▸ What needs to be done: Each record below must be returned exactly as shown.

++++ Records supplied ++++

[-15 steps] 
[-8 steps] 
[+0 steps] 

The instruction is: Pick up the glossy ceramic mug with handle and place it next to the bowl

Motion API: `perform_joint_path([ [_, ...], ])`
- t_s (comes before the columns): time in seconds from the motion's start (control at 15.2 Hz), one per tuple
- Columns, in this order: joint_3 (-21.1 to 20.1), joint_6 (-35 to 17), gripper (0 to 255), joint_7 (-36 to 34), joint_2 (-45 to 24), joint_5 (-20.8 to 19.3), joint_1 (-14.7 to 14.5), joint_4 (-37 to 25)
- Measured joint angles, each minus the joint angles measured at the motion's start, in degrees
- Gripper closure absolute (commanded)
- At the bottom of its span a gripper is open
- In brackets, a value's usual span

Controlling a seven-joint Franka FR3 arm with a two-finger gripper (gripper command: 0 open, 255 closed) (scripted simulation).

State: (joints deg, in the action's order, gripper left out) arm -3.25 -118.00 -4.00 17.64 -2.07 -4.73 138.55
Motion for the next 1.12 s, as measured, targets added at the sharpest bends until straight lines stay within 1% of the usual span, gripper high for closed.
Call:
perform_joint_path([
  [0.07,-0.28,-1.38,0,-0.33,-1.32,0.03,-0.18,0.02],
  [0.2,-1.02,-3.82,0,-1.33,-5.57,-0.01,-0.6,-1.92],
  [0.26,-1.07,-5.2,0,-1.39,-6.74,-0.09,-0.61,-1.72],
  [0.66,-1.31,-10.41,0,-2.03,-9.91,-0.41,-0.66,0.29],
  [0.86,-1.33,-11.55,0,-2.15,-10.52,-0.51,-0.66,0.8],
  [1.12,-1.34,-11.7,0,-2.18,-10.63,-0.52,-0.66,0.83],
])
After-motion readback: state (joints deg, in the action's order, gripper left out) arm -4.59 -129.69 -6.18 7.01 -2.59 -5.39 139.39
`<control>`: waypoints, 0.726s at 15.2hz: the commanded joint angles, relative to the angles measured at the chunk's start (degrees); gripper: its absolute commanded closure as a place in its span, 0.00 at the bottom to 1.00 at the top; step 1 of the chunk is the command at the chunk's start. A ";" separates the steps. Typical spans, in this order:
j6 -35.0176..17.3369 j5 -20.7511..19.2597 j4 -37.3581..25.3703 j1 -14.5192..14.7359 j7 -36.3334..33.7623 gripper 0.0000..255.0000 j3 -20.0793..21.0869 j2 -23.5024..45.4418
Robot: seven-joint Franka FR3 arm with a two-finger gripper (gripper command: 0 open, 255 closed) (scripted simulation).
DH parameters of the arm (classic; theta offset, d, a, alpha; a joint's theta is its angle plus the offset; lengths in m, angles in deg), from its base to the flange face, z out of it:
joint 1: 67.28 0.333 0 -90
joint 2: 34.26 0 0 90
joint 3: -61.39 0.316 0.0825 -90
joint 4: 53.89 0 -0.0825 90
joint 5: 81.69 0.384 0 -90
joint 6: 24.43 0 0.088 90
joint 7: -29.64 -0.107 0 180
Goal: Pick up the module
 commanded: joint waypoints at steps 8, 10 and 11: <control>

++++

▸ Solution:
[-15 steps] 
[-8 steps] 
[+0 steps] 

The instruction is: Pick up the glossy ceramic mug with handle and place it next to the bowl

Motion API: `perform_joint_path([ [_, ...], ])`
- t_s (comes before the columns): time in seconds from the motion's start (control at 15.2 Hz), one per tuple
- Columns, in this order: joint_3 (-21.1 to 20.1), joint_6 (-35 to 17), gripper (0 to 255), joint_7 (-36 to 34), joint_2 (-45 to 24), joint_5 (-20.8 to 19.3), joint_1 (-14.7 to 14.5), joint_4 (-37 to 25)
- Measured joint angles, each minus the joint angles measured at the motion's start, in degrees
- Gripper closure absolute (commanded)
- At the bottom of its span a gripper is open
- In brackets, a value's usual span

Controlling a seven-joint Franka FR3 arm with a two-finger gripper (gripper command: 0 open, 255 closed) (scripted simulation).

State: (joints deg, in the action's order, gripper left out) arm -3.25 -118.00 -4.00 17.64 -2.07 -4.73 138.55
Motion for the next 1.12 s, as measured, targets added at the sharpest bends until straight lines stay within 1% of the usual span, gripper high for closed.
Call:
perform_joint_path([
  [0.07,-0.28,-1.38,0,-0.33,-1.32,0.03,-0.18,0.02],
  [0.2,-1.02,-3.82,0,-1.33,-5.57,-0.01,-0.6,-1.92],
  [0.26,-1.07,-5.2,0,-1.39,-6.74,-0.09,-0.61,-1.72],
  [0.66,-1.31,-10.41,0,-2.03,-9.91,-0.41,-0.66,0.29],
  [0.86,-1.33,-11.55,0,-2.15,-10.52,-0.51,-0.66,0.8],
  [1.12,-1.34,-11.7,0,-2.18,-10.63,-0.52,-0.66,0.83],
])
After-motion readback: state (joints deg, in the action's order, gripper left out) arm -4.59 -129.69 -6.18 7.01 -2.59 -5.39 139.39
`<control>`: waypoints, 0.726s at 15.2hz: the commanded joint angles, relative to the angles measured at the chunk's start (degrees); gripper: its absolute commanded closure as a place in its span, 0.00 at the bottom to 1.00 at the top; step 1 of the chunk is the command at the chunk's start. A ";" separates the steps. Typical spans, in this order:
j6 -35.0176..17.3369 j5 -20.7511..19.2597 j4 -37.3581..25.3703 j1 -14.5192..14.7359 j7 -36.3334..33.7623 gripper 0.0000..255.0000 j3 -20.0793..21.0869 j2 -23.5024..45.4418
Robot: seven-joint Franka FR3 arm with a two-finger gripper (gripper command: 0 open, 255 closed) (scripted simulation).
DH parameters of the arm (classic; theta offset, d, a, alpha; a joint's theta is its angle plus the offset; lengths in m, angles in deg), from its base to the flange face, z out of it:
joint 1: 67.28 0.333 0 -90
joint 2: 34.26 0 0 90
joint 3: -61.39 0.316 0.0825 -90
joint 4: 53.89 0 -0.0825 90
joint 5: 81.69 0.384 0 -90
joint 6: 24.43 0 0.088 90
joint 7: -29.64 -0.107 0 180
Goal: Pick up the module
 commanded: joint waypoints at steps 8, 10 and 11: <control>

With this, the answer is complete.